AI で翻訳の仕事はどう変化するか?

翻訳の仕事

近年になってエーアイ、エーアイともてはやされるようになりましたが、コンピュータを利用した翻訳は、孫正義氏をはじめ(?)、かなり昔から行われています。機械翻訳を利用する翻訳案件も、翻訳業界にかかわり始めた 10 年前と比べてかなり増えていると感じます。

AI 時代、翻訳の仕事は増えるのか減るのか、翻訳者はどうなるのかについて、翻訳者として考えていることを綴ってみました。

機械翻訳の精度は向上しているが…

かつて、機械翻訳の精度はひどいもので、ほとんど使い物になりませんでした。機械翻訳を利用した訳文が事前に挿入されているからといって単価が割り引かれる翻訳案件があるのですが、スタイルも文法もめちゃくちゃで、修正するより最初から訳し直したほうが早いことがほとんどでした。

2018 年現在はどうかというと、あまり事情は変わりません。ただ、以前よりは賢くなっており、単純な文を高性能なツールで訳した翻訳案件では、全文を書き直すよりは多少効率がアップするような気もします。

それでも、ちょっと複雑で長い文になると、出力はやっぱり意味不明です。翻訳時の頭の中の作業を振り返ってみればわかるように、あいまいで、深く考えることが多い翻訳作業は、機械には困難です。人間が書いた文章は原文の誤りも多く、機械はそれらを柔軟に処理することもできません。

翻訳業界での利用は増えるか?

文章としての自然さや読みやすさ、広告文としてのセンスなどが問われる翻訳案件では、利用価値はほとんどありません。

つまり、翻訳の仕事が AI によって完全に置き換えられることは、今後もないでしょう。

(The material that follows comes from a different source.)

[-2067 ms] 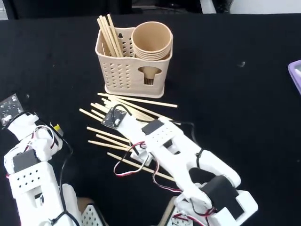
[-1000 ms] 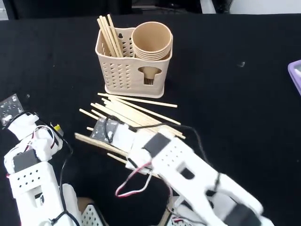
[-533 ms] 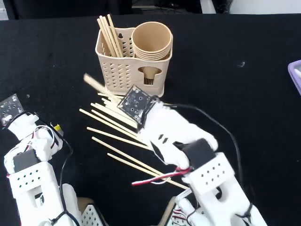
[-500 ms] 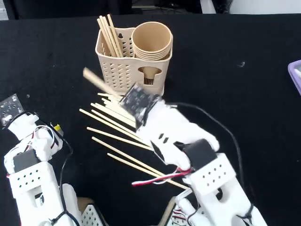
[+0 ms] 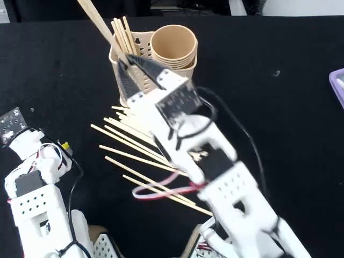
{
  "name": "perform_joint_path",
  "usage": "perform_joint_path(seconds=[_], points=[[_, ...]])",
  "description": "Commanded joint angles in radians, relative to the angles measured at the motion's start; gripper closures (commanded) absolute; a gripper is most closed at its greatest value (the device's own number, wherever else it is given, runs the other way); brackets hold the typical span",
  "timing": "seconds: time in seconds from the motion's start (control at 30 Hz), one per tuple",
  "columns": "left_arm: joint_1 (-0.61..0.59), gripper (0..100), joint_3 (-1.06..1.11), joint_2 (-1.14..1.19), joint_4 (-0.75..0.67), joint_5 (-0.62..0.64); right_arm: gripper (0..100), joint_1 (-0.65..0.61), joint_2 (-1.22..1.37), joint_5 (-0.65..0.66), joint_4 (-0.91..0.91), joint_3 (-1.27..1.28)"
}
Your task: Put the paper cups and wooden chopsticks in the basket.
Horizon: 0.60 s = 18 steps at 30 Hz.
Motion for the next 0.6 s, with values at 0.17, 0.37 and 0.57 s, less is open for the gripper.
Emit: perform_joint_path(seconds=[0.17, 0.37, 0.57], points=[[-0.001, 77, -0.007, 0.003, -0.017, 0.000, 98.7, 0.071, 0.332, -0.017, -0.147, -0.283], [-0.001, 77, -0.007, 0.003, -0.017, 0.000, 98.7, 0.080, 0.544, -0.017, -0.147, -0.404], [-0.001, 77, -0.007, 0.003, -0.015, 0.000, 98.6, 0.104, 0.711, -0.017, -0.141, -0.532]])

しかしそれでも、翻訳業界では今後ますます利用が増えていくものと考えています。低品質でも低コストで大量の文をローカライズしたいというニーズが、世界中に転がっているからです。

機械翻訳の得意分野

たとえばコンピュータ プログラムなどは、日本語にするだけで比較的かんたんに市場を拡大することができます。専門的なドキュメントでは 1 語 1 訳で訳せる専門用語が多く、原文がわかりやすさに主眼が置かれているために文構造も比較的単純です。世の中には、厳密な正確性が要求されず、何となく意味が通じればよい程度のドキュメントも多数あります。説明書などは、多少読みにくくても、ないよりはマシです。このような分野では、機械翻訳で効率的にローカライズできることには大きな価値があります。

AI 時代に求められる翻訳者像

このような時代のなか、翻訳者の仕事はどう変化するのでしょうか。私は、翻訳者の仕事は 2 極化していくと思っています。この変化はすでに始まっていますが、従来どおりの翻訳手法による高レベルな翻訳者と、機械翻訳に特化した専門家に分かれるのです。

仕事はなくならない

それ以前の問題として、翻訳の仕事がなくなるのではと思っている方もいるかもしれませんが、それはないでしょう。いずれにせよ、高い専門性が要求されるからです。低品質で低単価の翻訳の仕事があるのは、クラウドソーシングが普及した現在も同じことです。専門知識を有し、経験を積んだ方であれば、食っていけないほど翻訳の単価が下がることはないと思っています。

ポストエディターの仕事とは

機械翻訳の専門家に求められるのは、一定以上の品質で大量の翻訳成果品を生み出すことです。この作業はポストエディットとも呼ばれ、どちらかというと翻訳後の校閲者(チェッカー)の仕事に近いものがあります。これを行うのは、従来の翻訳者にとって、かんたんなことではありません。原文を読解できるだけでなく、要求されるポイントを押さえ、細部に突っかかることなく効率的に処理する能力が必要だからです。割り切って作業を進める必要があり、翻訳に対するこだわりが強いと逆に厄介です。

私はどちらの仕事も受けていますが、機械翻訳の作業の割合は増えています。それが業界の動向なのか、私の適性なのかはわかりません。正直なところ、機械翻訳は当初「やりにくさ」と退屈さを感じて嫌でしたが、低品質で良いと開き直ると、通常の翻訳ほど責任を感じる必要がなく、気が楽でもあります。そういえば、機械翻訳の作業を打診されても、いつの間にか昔ほど嫌には感じない自分がいます。いいんだか、悪いんだか。。